Your instructions: Would you transcribe the entries below word for word, omitting all images?

The data:
= = = = =
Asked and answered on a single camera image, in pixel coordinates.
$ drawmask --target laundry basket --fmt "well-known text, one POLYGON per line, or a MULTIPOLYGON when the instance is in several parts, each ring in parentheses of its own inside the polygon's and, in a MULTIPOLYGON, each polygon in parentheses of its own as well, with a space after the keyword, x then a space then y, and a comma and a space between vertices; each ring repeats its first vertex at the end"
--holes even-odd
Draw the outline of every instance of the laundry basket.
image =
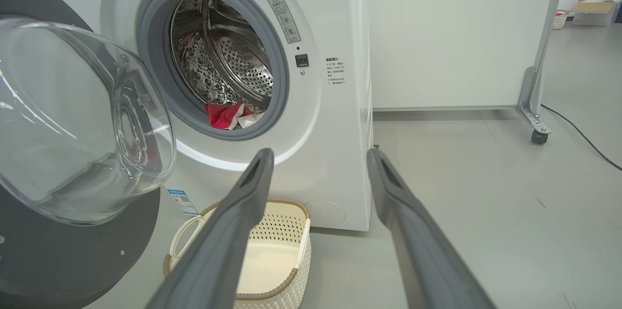
POLYGON ((555 13, 555 20, 553 21, 553 30, 561 30, 568 18, 568 12, 566 10, 557 10, 555 13))
MULTIPOLYGON (((207 207, 179 228, 164 258, 164 276, 169 275, 216 207, 207 207), (181 245, 180 239, 193 224, 196 227, 189 240, 181 245)), ((301 203, 268 201, 264 218, 248 237, 235 309, 296 309, 300 305, 311 266, 310 227, 309 212, 301 203)))

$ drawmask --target blue label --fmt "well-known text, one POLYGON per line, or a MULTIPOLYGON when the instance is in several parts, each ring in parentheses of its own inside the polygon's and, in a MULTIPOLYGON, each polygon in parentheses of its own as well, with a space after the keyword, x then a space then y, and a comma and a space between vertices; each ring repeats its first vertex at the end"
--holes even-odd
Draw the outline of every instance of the blue label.
POLYGON ((175 203, 177 203, 180 210, 182 210, 182 213, 188 214, 190 216, 198 216, 198 211, 196 211, 196 208, 194 207, 192 201, 190 200, 185 191, 171 189, 168 190, 169 194, 173 196, 173 200, 175 200, 175 203))

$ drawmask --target black cable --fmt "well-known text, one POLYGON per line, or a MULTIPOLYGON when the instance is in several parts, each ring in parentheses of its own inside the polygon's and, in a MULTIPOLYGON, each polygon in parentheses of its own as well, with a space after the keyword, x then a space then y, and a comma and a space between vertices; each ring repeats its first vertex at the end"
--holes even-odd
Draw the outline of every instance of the black cable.
POLYGON ((622 167, 616 165, 615 163, 613 163, 613 161, 609 160, 609 158, 607 158, 607 156, 605 156, 602 152, 600 152, 600 150, 598 150, 598 148, 596 148, 594 146, 593 143, 591 143, 591 141, 585 136, 585 134, 583 134, 583 132, 581 132, 581 130, 579 128, 577 128, 577 126, 575 125, 575 123, 572 123, 571 120, 567 119, 566 117, 564 117, 564 115, 560 114, 559 112, 553 110, 552 108, 544 105, 543 103, 541 103, 540 105, 542 105, 542 107, 546 108, 547 110, 553 112, 554 114, 557 114, 558 116, 562 117, 563 119, 565 119, 568 123, 570 123, 571 126, 575 127, 575 129, 577 130, 577 132, 579 132, 579 134, 581 134, 582 137, 584 137, 584 139, 588 142, 589 145, 591 145, 591 147, 596 150, 596 152, 598 152, 598 154, 605 159, 605 161, 611 163, 611 165, 615 168, 618 168, 618 170, 622 171, 622 167))

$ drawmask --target red cloth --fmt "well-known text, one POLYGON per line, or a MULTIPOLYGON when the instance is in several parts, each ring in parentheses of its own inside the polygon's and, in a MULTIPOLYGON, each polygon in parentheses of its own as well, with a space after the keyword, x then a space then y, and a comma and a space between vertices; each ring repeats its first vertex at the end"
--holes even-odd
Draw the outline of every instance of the red cloth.
POLYGON ((233 106, 207 103, 205 104, 205 110, 209 116, 209 124, 212 127, 229 130, 233 130, 238 125, 238 117, 254 114, 244 103, 236 103, 233 106))

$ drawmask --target caster wheel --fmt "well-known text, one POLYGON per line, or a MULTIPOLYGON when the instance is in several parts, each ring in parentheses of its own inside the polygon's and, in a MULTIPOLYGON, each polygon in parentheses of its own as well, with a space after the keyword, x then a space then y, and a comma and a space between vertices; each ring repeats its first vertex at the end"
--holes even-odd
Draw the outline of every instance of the caster wheel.
POLYGON ((536 130, 534 130, 534 132, 531 133, 531 142, 534 143, 534 144, 542 145, 542 144, 546 143, 546 140, 548 138, 549 138, 548 134, 542 134, 542 133, 539 133, 536 130))

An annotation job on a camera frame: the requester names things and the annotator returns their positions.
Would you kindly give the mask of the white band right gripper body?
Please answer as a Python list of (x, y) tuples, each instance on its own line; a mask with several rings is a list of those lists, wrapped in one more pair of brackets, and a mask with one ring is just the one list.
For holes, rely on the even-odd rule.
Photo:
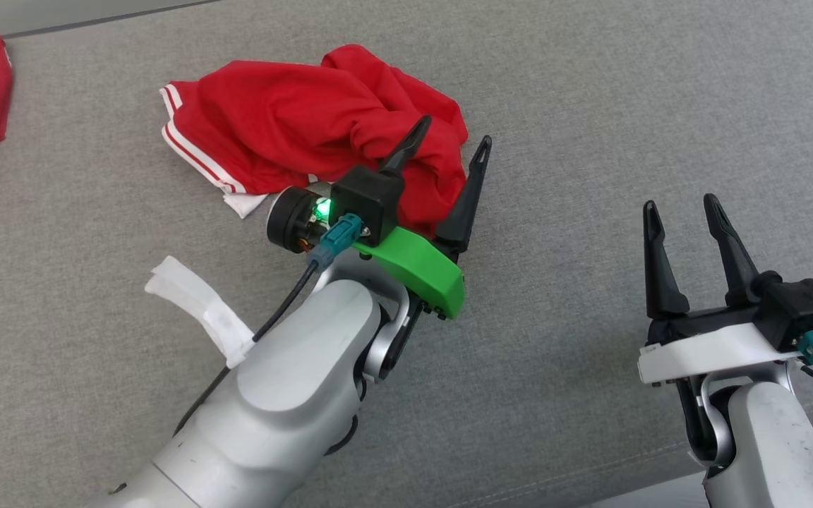
[(714, 308), (652, 320), (639, 351), (639, 379), (668, 382), (793, 359), (799, 351), (777, 351), (752, 322), (756, 306)]

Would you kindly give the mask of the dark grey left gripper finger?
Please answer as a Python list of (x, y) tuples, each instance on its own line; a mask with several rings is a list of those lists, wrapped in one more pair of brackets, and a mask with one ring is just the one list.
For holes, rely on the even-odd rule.
[(468, 250), (491, 150), (493, 150), (493, 139), (489, 135), (485, 135), (470, 160), (466, 183), (462, 187), (458, 199), (445, 221), (441, 221), (435, 230), (433, 244), (438, 250)]
[(426, 134), (432, 124), (433, 118), (425, 115), (416, 122), (416, 125), (401, 139), (397, 146), (384, 158), (378, 171), (381, 174), (402, 174), (407, 162), (415, 157), (418, 149), (425, 140)]

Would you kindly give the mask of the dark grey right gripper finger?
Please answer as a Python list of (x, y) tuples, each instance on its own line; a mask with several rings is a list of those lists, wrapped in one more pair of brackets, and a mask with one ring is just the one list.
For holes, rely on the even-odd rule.
[(646, 286), (646, 315), (651, 320), (668, 320), (686, 315), (687, 297), (680, 292), (667, 251), (666, 232), (654, 200), (643, 206), (643, 250)]
[(704, 194), (703, 203), (709, 232), (717, 242), (723, 271), (725, 271), (726, 305), (729, 308), (757, 305), (759, 297), (752, 290), (752, 282), (759, 273), (754, 261), (749, 256), (747, 248), (742, 243), (716, 194)]

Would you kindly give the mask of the green band left gripper body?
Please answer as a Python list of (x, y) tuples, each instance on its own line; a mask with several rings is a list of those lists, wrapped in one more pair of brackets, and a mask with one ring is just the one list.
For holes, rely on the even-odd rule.
[(355, 250), (372, 257), (382, 269), (445, 318), (457, 318), (465, 302), (464, 273), (427, 238), (402, 227), (377, 246), (357, 242)]

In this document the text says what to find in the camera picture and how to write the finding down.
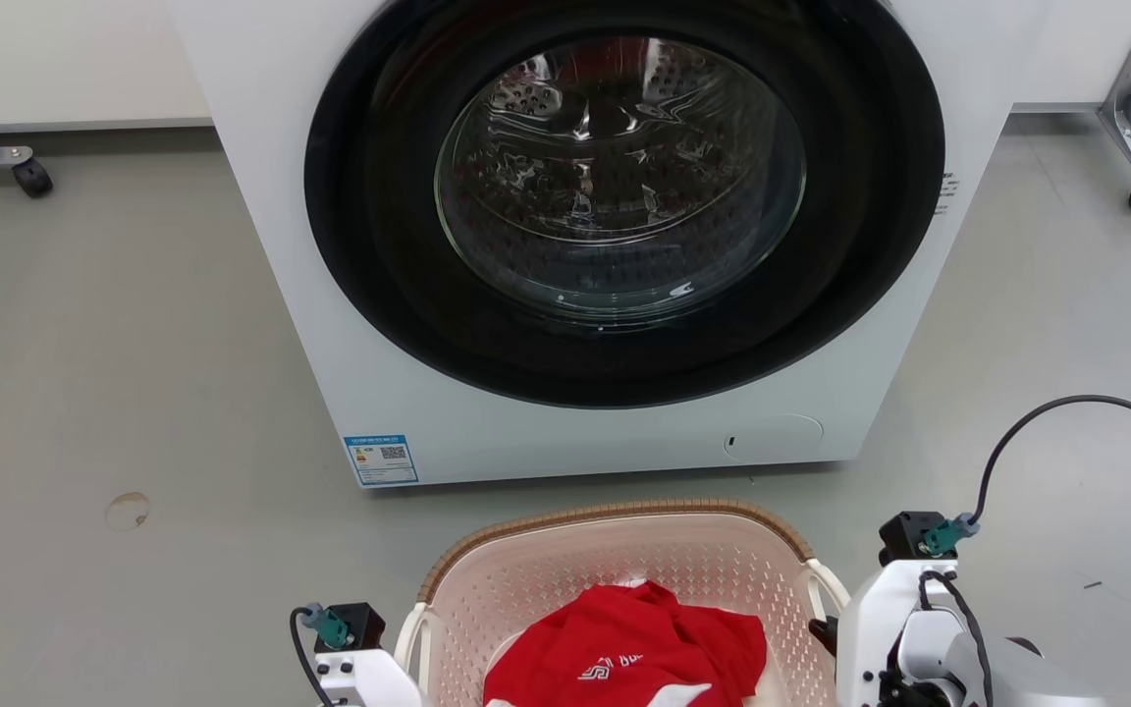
= = = = =
Result:
Asked and answered on a single camera image, in pixel coordinates.
$ drawmask --target laundry basket --fmt "well-known text, one POLYGON per line, or a MULTIPOLYGON when the instance is in several parts, each ring in parentheses of its own inside the polygon's and, in a MULTIPOLYGON, each polygon in parentheses of its own as well, with a space after the keyword, x then a space then y, and a comma and a space between vertices; each ring repeats its first vertex at the end"
--holes even-odd
Draw the outline of every instance of the laundry basket.
image =
POLYGON ((555 13, 555 20, 553 21, 553 30, 561 30, 568 18, 568 12, 566 10, 557 10, 555 13))
MULTIPOLYGON (((207 207, 179 228, 164 258, 164 276, 169 275, 216 207, 207 207), (181 245, 180 239, 193 224, 196 227, 189 240, 181 245)), ((301 203, 268 201, 264 218, 248 237, 235 309, 296 309, 300 305, 311 266, 310 227, 309 212, 301 203)))

$ drawmask --target blue label --fmt "well-known text, one POLYGON per line, or a MULTIPOLYGON when the instance is in several parts, each ring in parentheses of its own inside the polygon's and, in a MULTIPOLYGON, each polygon in parentheses of its own as well, with a space after the keyword, x then a space then y, and a comma and a space between vertices; each ring repeats its first vertex at the end"
--holes even-odd
Draw the outline of every instance of the blue label.
POLYGON ((175 203, 177 203, 180 210, 182 210, 182 213, 188 214, 190 216, 198 216, 198 211, 196 211, 196 208, 194 207, 192 201, 190 200, 185 191, 171 189, 168 190, 169 194, 173 196, 173 200, 175 200, 175 203))

$ drawmask --target black cable --fmt "well-known text, one POLYGON per line, or a MULTIPOLYGON when the instance is in several parts, each ring in parentheses of its own inside the polygon's and, in a MULTIPOLYGON, each polygon in parentheses of its own as well, with a space after the keyword, x then a space then y, and a comma and a space between vertices; each ring repeats its first vertex at the end"
--holes even-odd
Draw the outline of every instance of the black cable.
POLYGON ((622 167, 616 165, 615 163, 613 163, 613 161, 609 160, 609 158, 607 158, 607 156, 605 156, 602 152, 600 152, 600 150, 598 150, 598 148, 596 148, 594 146, 593 143, 591 143, 591 141, 585 136, 585 134, 583 134, 583 132, 581 132, 581 130, 579 128, 577 128, 577 126, 575 125, 575 123, 572 123, 571 120, 567 119, 566 117, 564 117, 564 115, 560 114, 559 112, 553 110, 552 108, 544 105, 543 103, 541 103, 540 105, 542 105, 542 107, 546 108, 547 110, 553 112, 554 114, 557 114, 558 116, 562 117, 563 119, 565 119, 568 123, 570 123, 571 126, 575 127, 575 129, 577 130, 577 132, 579 132, 579 134, 581 134, 582 137, 584 137, 584 139, 588 142, 589 145, 591 145, 591 147, 596 150, 596 152, 598 152, 598 154, 605 159, 605 161, 611 163, 611 165, 615 168, 618 168, 618 170, 622 171, 622 167))

$ drawmask --target red cloth --fmt "well-known text, one POLYGON per line, or a MULTIPOLYGON when the instance is in several parts, each ring in parentheses of its own inside the polygon's and, in a MULTIPOLYGON, each polygon in parentheses of its own as well, with a space after the keyword, x then a space then y, and a comma and a space between vertices; each ring repeats its first vertex at the end"
--holes even-odd
Draw the outline of every instance of the red cloth.
POLYGON ((233 106, 207 103, 205 104, 205 110, 209 116, 209 124, 212 127, 229 130, 233 130, 238 125, 238 117, 254 114, 244 103, 236 103, 233 106))

$ drawmask --target caster wheel --fmt "well-known text, one POLYGON per line, or a MULTIPOLYGON when the instance is in several parts, each ring in parentheses of its own inside the polygon's and, in a MULTIPOLYGON, each polygon in parentheses of its own as well, with a space after the keyword, x then a space then y, and a comma and a space between vertices; each ring repeats its first vertex at the end"
--holes even-odd
Draw the outline of every instance of the caster wheel.
POLYGON ((536 130, 534 130, 534 132, 531 133, 531 142, 534 143, 534 144, 542 145, 542 144, 546 143, 546 140, 548 138, 549 138, 548 134, 542 134, 542 133, 539 133, 536 130))

An annotation job on a camera frame: the requester names things and the annotator returns their positions.
Would you kindly give the mask of the white band right gripper body?
Please answer as a Python list of (x, y) tuples, each instance on its own line; a mask with several rings is a list of those lists, wrapped in one more pair of brackets, and a mask with one ring is just the one list.
For holes, rely on the even-odd rule.
Photo:
[(714, 308), (652, 320), (639, 351), (639, 379), (668, 382), (793, 359), (799, 351), (777, 351), (752, 322), (756, 306)]

Would you kindly give the mask of the dark grey left gripper finger?
Please answer as a Python list of (x, y) tuples, each instance on its own line; a mask with several rings is a list of those lists, wrapped in one more pair of brackets, and a mask with one ring is just the one list.
For holes, rely on the even-odd rule.
[(468, 250), (491, 150), (493, 150), (493, 139), (489, 135), (485, 135), (470, 160), (466, 183), (462, 187), (458, 199), (445, 221), (441, 221), (435, 230), (433, 244), (438, 250)]
[(426, 134), (432, 124), (433, 118), (425, 115), (416, 122), (416, 125), (401, 139), (397, 146), (384, 158), (378, 171), (381, 174), (402, 174), (407, 162), (415, 157), (418, 149), (425, 140)]

Would you kindly give the mask of the dark grey right gripper finger?
Please answer as a Python list of (x, y) tuples, each instance on its own line; a mask with several rings is a list of those lists, wrapped in one more pair of brackets, and a mask with one ring is just the one list.
For holes, rely on the even-odd rule.
[(646, 286), (646, 315), (651, 320), (668, 320), (686, 315), (687, 297), (680, 292), (667, 251), (666, 232), (654, 200), (643, 206), (643, 250)]
[(704, 194), (703, 203), (709, 232), (717, 242), (723, 271), (725, 271), (726, 305), (729, 308), (757, 305), (759, 297), (752, 290), (752, 282), (759, 273), (754, 261), (749, 256), (747, 248), (742, 243), (716, 194)]

Would you kindly give the mask of the green band left gripper body?
Please answer as a Python list of (x, y) tuples, each instance on its own line; a mask with several rings is a list of those lists, wrapped in one more pair of brackets, and a mask with one ring is just the one list.
For holes, rely on the even-odd rule.
[(355, 250), (372, 257), (382, 269), (445, 318), (457, 318), (465, 302), (464, 273), (427, 238), (402, 227), (377, 246), (357, 242)]

In this document the text says what to find in the camera picture and how to write the finding down.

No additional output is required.